▸ **Work task**
Restate exactly, and only, the lines from the one containing "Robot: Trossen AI" through the end of the entries, keeping both endpoints.

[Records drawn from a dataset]
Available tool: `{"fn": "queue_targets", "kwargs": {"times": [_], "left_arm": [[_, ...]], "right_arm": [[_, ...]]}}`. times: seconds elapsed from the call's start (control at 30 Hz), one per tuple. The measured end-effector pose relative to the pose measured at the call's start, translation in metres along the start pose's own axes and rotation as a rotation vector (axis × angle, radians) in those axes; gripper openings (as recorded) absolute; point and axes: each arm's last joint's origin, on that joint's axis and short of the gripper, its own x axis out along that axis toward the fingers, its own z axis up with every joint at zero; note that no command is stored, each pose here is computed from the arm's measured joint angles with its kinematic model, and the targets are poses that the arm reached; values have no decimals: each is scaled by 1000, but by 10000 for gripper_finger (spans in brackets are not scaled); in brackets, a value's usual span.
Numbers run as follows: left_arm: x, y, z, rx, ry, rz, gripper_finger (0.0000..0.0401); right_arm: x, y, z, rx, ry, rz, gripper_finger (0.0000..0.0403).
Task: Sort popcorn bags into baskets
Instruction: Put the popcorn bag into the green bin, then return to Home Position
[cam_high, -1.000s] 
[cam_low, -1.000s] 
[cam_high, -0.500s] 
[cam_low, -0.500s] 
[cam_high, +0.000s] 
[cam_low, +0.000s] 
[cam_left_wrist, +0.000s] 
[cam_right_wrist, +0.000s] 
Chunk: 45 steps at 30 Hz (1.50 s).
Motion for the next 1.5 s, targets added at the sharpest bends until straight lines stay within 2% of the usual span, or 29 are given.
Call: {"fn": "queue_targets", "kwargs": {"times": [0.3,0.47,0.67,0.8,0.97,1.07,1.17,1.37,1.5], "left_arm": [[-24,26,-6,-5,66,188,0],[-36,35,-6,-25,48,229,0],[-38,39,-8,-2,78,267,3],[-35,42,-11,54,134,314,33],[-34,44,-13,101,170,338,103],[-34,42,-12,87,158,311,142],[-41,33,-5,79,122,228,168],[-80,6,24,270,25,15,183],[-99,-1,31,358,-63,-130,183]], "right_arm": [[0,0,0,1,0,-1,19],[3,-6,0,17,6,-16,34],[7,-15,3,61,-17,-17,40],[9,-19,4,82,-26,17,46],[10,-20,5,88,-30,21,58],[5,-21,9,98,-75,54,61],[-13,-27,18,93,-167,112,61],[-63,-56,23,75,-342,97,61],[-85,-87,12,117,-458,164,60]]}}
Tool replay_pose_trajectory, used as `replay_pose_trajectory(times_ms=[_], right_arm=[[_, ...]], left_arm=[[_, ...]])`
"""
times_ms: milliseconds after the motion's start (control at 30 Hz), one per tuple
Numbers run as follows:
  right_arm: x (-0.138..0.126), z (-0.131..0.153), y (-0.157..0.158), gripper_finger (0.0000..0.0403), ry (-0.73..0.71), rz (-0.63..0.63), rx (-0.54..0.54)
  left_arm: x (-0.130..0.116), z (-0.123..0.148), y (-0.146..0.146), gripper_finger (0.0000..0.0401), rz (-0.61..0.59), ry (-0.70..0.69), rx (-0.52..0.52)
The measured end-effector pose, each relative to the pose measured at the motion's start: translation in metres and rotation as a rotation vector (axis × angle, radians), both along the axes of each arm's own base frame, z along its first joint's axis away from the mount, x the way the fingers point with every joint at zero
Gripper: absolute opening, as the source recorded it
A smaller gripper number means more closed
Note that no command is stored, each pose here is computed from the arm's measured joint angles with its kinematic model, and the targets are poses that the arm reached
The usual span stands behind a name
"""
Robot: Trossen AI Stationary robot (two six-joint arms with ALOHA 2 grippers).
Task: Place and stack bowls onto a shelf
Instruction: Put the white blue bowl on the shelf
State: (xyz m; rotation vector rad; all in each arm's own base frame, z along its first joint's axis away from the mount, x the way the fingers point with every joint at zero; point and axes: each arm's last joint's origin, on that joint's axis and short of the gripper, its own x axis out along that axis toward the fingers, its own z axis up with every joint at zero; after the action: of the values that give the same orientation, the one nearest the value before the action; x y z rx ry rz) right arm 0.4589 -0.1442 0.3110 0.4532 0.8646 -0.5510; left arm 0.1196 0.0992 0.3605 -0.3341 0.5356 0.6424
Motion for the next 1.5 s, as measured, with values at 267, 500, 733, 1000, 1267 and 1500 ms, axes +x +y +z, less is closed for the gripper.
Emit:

▸ **Solution**
Robot: Trossen AI Stationary robot (two six-joint arms with ALOHA 2 grippers).
Task: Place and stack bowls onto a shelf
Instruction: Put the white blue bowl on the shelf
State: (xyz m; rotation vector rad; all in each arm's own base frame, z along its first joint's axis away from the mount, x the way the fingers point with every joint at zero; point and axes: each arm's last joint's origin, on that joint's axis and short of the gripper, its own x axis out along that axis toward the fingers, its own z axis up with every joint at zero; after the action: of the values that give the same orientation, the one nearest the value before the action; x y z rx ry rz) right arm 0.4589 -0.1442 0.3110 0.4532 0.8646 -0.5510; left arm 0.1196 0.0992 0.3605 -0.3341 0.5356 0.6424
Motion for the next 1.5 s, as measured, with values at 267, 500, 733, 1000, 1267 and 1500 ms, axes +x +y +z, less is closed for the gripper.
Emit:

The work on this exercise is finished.